• [Stored data]
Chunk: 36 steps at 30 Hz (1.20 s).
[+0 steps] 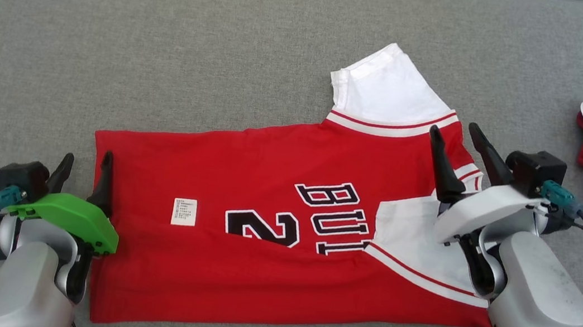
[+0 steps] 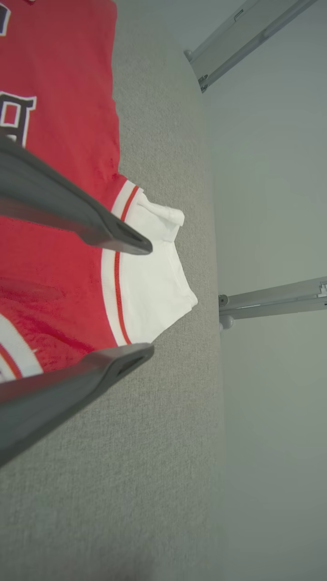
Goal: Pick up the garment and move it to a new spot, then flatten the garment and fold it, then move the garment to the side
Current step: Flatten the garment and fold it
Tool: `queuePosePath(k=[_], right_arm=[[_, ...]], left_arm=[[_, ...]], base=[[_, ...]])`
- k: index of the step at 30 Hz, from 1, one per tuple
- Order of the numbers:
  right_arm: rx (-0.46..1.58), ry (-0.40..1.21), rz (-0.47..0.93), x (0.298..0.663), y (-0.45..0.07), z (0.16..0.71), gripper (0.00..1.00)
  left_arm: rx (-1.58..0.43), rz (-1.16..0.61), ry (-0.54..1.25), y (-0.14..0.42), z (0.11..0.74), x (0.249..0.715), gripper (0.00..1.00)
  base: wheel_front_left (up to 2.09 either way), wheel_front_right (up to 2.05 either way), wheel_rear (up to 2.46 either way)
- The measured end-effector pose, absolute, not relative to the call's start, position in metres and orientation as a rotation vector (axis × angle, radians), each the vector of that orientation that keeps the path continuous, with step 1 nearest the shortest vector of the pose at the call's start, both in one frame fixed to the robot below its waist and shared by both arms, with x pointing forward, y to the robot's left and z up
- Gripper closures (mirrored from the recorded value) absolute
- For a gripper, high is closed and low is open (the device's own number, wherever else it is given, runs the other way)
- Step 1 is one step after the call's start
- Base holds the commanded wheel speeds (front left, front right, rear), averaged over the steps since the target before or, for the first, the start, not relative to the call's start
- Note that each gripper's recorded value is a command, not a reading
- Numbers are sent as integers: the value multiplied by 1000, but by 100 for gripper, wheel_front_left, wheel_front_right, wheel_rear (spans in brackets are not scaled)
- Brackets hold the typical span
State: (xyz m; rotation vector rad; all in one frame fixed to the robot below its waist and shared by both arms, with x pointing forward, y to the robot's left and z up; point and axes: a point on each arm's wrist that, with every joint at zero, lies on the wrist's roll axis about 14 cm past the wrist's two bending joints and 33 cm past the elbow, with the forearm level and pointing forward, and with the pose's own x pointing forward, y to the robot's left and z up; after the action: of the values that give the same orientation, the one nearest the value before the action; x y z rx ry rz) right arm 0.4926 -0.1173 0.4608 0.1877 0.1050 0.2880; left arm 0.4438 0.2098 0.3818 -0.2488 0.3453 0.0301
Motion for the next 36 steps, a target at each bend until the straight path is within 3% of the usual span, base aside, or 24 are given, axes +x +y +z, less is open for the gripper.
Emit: queuePosePath(k=[9,10,11,13,26,36], right_arm=[[153,102,334,518,-108,458,0],[153,102,340,520,-106,458,0],[153,101,345,522,-104,458,0],[154,100,353,526,-101,457,0],[88,153,368,586,-98,458,0],[3,410,385,627,-78,417,0]], left_arm=[[-217,-15,402,204,365,466,0],[-214,-17,407,204,363,467,15],[-211,-21,410,204,362,469,65],[-208,-29,414,202,361,473,100],[-193,-87,382,192,366,490,100],[-198,-118,347,182,375,491,100]], base=[[0,0,0],[0,0,0],[0,0,0],[0,0,0],[0,0,0],[0,0,0]])
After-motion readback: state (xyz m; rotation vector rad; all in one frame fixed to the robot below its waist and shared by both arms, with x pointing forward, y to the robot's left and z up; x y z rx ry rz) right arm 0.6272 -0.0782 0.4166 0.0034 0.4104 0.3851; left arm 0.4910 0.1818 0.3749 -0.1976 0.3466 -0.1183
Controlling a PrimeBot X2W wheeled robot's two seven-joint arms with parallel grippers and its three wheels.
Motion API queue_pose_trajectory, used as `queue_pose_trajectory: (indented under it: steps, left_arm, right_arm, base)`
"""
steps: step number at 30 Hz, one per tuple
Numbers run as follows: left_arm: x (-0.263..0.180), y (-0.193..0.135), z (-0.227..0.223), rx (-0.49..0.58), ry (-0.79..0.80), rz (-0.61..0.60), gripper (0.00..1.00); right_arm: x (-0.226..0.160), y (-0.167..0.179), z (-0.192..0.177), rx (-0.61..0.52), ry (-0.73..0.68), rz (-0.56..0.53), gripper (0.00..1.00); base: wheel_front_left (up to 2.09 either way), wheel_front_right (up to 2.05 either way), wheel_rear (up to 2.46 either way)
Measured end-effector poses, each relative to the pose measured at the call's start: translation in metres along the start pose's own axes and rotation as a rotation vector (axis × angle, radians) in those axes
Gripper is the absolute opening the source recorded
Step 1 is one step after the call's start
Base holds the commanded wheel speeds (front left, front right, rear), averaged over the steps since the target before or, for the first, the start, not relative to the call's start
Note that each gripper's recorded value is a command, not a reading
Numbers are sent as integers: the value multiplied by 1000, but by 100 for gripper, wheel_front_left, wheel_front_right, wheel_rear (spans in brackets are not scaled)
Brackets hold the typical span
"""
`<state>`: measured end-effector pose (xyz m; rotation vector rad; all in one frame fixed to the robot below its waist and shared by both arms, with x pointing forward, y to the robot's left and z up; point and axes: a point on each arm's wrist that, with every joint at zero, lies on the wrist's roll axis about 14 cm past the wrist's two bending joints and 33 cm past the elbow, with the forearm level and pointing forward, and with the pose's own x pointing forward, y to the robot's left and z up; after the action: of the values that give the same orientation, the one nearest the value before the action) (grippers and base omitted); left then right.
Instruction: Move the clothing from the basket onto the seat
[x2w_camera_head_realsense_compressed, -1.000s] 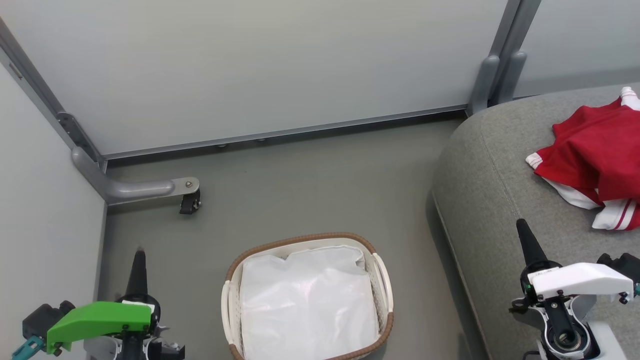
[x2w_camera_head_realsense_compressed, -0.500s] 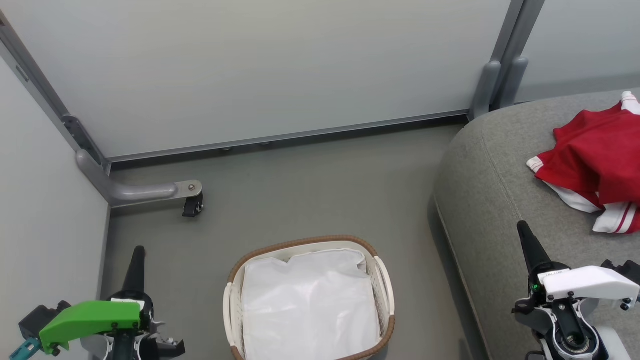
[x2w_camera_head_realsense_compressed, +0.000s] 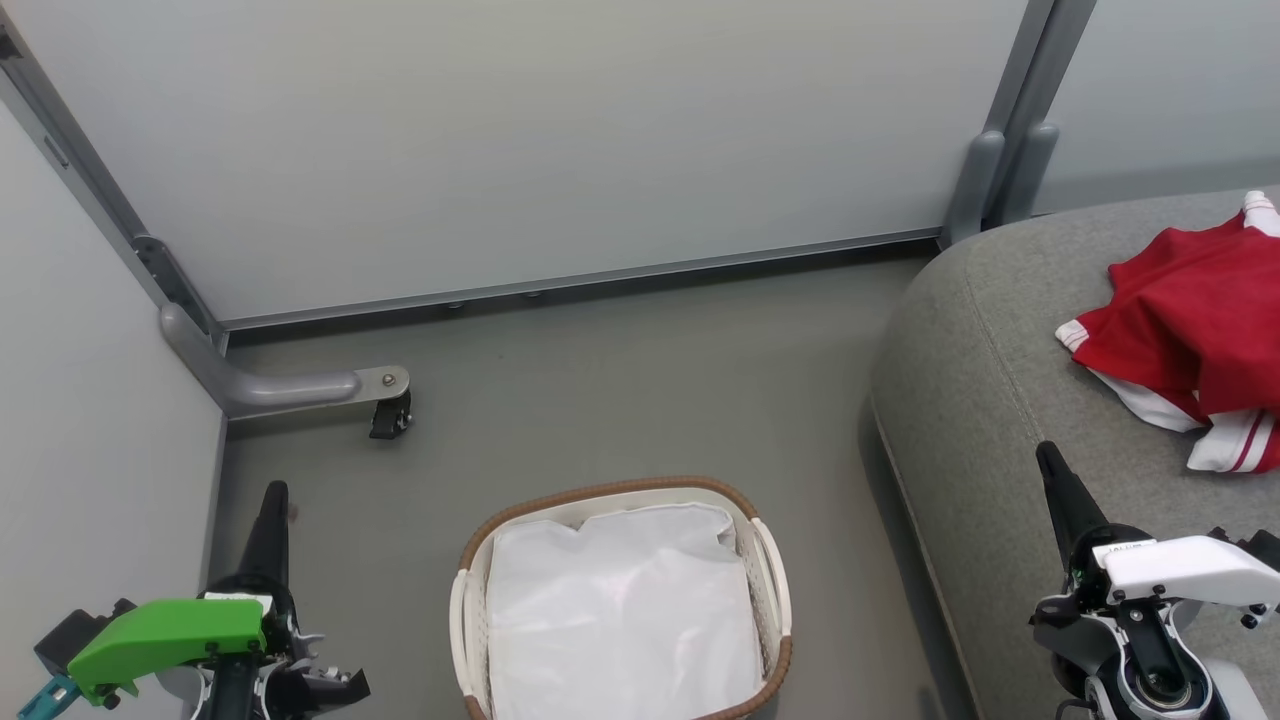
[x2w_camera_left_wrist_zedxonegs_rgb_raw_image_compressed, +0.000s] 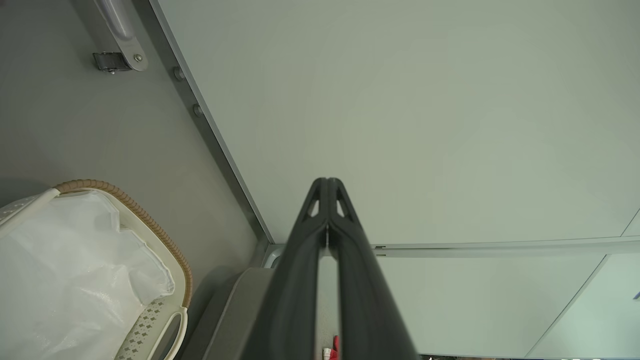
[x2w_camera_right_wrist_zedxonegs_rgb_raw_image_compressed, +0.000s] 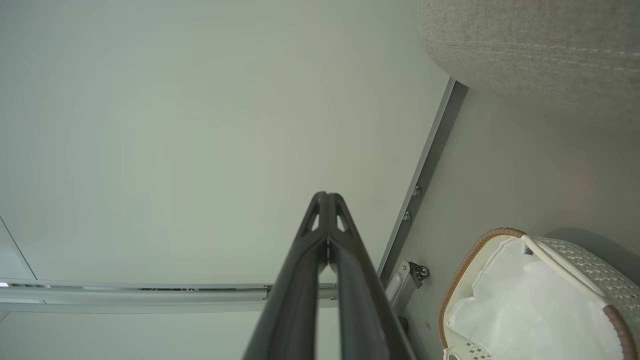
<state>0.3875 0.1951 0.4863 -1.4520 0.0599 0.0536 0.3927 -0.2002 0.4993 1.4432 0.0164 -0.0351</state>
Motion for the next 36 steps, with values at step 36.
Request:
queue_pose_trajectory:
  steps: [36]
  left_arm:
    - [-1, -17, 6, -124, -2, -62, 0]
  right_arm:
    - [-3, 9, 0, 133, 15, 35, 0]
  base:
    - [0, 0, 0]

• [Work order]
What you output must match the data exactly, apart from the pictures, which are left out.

• [Solution to this problem]
Chunk: 36 steps at 30 Hz (1.20 s).
[+0 steps] 
[+0 steps] 
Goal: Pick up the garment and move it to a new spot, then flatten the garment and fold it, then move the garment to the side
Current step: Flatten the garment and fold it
Tool: `queuePosePath(k=[_], right_arm=[[_, ...]], left_arm=[[_, ...]], base=[[_, ...]])`
- k: index of the step at 30 Hz, from 1, one per tuple
- Order of the numbers:
  right_arm: rx (-0.46..1.58), ry (-0.40..1.21), rz (-0.47..0.93), x (0.298..0.663), y (-0.45..0.07), z (0.16..0.71), gripper (0.00..1.00)
  left_arm: rx (-1.58..0.43), rz (-1.16..0.61), ry (-0.54..1.25), y (-0.14..0.42), z (0.11..0.74), x (0.249..0.715), gripper (0.00..1.00)
  base: wheel_front_left (up to 2.09 either way), wheel_front_right (up to 2.05 either way), wheel_rear (up to 2.46 either way)
- The measured end-effector pose, absolute, not relative to the call's start, position in metres and orientation as a rotation vector (axis × angle, radians), each the vector of that orientation that keeps the path continuous, with step 1 nearest the shortest vector of the pose at the call's start, both in one frame fixed to the robot below its waist and shared by both arms, with x pointing forward, y to the robot's left and z up
- Gripper closures (mirrored from the recorded value) absolute
- For a gripper, high is closed and low is open (the device's own number, wherever else it is given, runs the other way)
- Step 1 is one step after the call's start
- Base holds the commanded wheel speeds (front left, front right, rear), averaged over the steps since the target before or, for the first, the start, not relative to the call's start
- Note that each gripper's recorded value is a command, not a reading
- Numbers are sent as integers: the value multiplied by 1000, but by 100 for gripper, wheel_front_left, wheel_front_right, wheel_rear (spans in brackets are not scaled)
- Brackets hold the typical span
State: (xyz m; rotation vector rad; all in one frame fixed to the robot below its waist and shared by both arms, with x pointing forward, y to the robot's left and z up; point and axes: a point on each arm's wrist that, with every joint at zero, lies on the wrist's roll axis about 14 cm past the wrist's two bending joints and 33 cm past the elbow, with the forearm level and pointing forward, and with the pose's own x pointing forward, y to the robot's left and z up; after the action: of the values that give the same orientation, the one nearest the value before the action; x y z rx ry rz) right arm 0.4926 -0.1173 0.4608 0.1877 0.1050 0.2880; left arm 0.4438 0.2098 0.3818 -0.2488 0.3453 0.0301
Motion for the next 36 steps, a target at each bend until the straight path is within 3% of the usual span, base aside, or 24 are given, axes +x +y +z, less is open for the gripper.
Emit: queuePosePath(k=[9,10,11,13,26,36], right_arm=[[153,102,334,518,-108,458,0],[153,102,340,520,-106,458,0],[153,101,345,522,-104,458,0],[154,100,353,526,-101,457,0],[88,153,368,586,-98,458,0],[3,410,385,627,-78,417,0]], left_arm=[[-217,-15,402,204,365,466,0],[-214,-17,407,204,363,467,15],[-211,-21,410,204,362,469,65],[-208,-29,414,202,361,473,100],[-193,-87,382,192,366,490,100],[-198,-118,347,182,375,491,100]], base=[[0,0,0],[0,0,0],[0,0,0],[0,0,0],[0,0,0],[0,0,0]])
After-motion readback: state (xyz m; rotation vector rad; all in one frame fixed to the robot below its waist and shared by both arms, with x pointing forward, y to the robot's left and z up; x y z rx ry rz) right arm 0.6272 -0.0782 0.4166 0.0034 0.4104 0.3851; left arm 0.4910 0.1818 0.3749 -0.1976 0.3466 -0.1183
Controlling a PrimeBot X2W wheeled robot's two seven-joint arms with parallel grippers and its three wheels.
Motion API queue_pose_trajectory, used as `queue_pose_trajectory: (indented under it: steps, left_arm, right_arm, base)`
"""
steps: step number at 30 Hz, one per tuple
Numbers run as follows: left_arm: x (-0.263..0.180), y (-0.193..0.135), z (-0.227..0.223), rx (-0.49..0.58), ry (-0.79..0.80), rz (-0.61..0.60), gripper (0.00..1.00); right_arm: x (-0.226..0.160), y (-0.167..0.179), z (-0.192..0.177), rx (-0.61..0.52), ry (-0.73..0.68), rz (-0.56..0.53), gripper (0.00..1.00); base: wheel_front_left (up to 2.09 either way), wheel_front_right (up to 2.05 either way), wheel_rear (up to 2.46 either way)
Measured end-effector poses, each relative to the pose measured at the call's start: translation in metres along the start pose's own axes and rotation as a rotation vector (axis × angle, radians) in those axes
Gripper is the absolute opening the source recorded
Step 1 is one step after the call's start
Base holds the commanded wheel speeds (front left, front right, rear), averaged over the steps since the target before or, for the first, the start, not relative to the call's start
Note that each gripper's recorded value is a command, not a reading
Numbers are sent as integers: the value multiplied by 1000, but by 100 for gripper, wheel_front_left, wheel_front_right, wheel_rear (spans in brackets are not scaled)
Brackets hold the typical span
"""
`<state>`: measured end-effector pose (xyz m; rotation vector rad; all in one frame fixed to the robot below its waist and shared by both arms, with x pointing forward, y to the robot's left and z up; point and axes: a point on each arm's wrist that, with every joint at zero, lies on the wrist's roll axis about 14 cm past the wrist's two bending joints and 33 cm past the elbow, with the forearm level and pointing forward, and with the pose's own x pointing forward, y to the robot's left and z up; after the action: of the values that give the same orientation, the one nearest the value before the action) (grippers and base omitted); left then right.
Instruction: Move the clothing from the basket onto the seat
[x2w_camera_head_realsense_compressed, -1.000s] 
[x2w_camera_head_realsense_compressed, -0.500s] 
[x2w_camera_head_realsense_compressed, +0.000s] 
[x2w_camera_left_wrist_zedxonegs_rgb_raw_image_compressed, +0.000s] 
[x2w_camera_right_wrist_zedxonegs_rgb_raw_image_compressed, +0.000s] 
<state>0.3875 0.1951 0.4863 -1.4520 0.0599 0.0536 0.3927 -0.2002 0.4993 1.4432 0.0164 -0.0351</state>
Motion for the next 36 steps, with values at step 36.
Request:
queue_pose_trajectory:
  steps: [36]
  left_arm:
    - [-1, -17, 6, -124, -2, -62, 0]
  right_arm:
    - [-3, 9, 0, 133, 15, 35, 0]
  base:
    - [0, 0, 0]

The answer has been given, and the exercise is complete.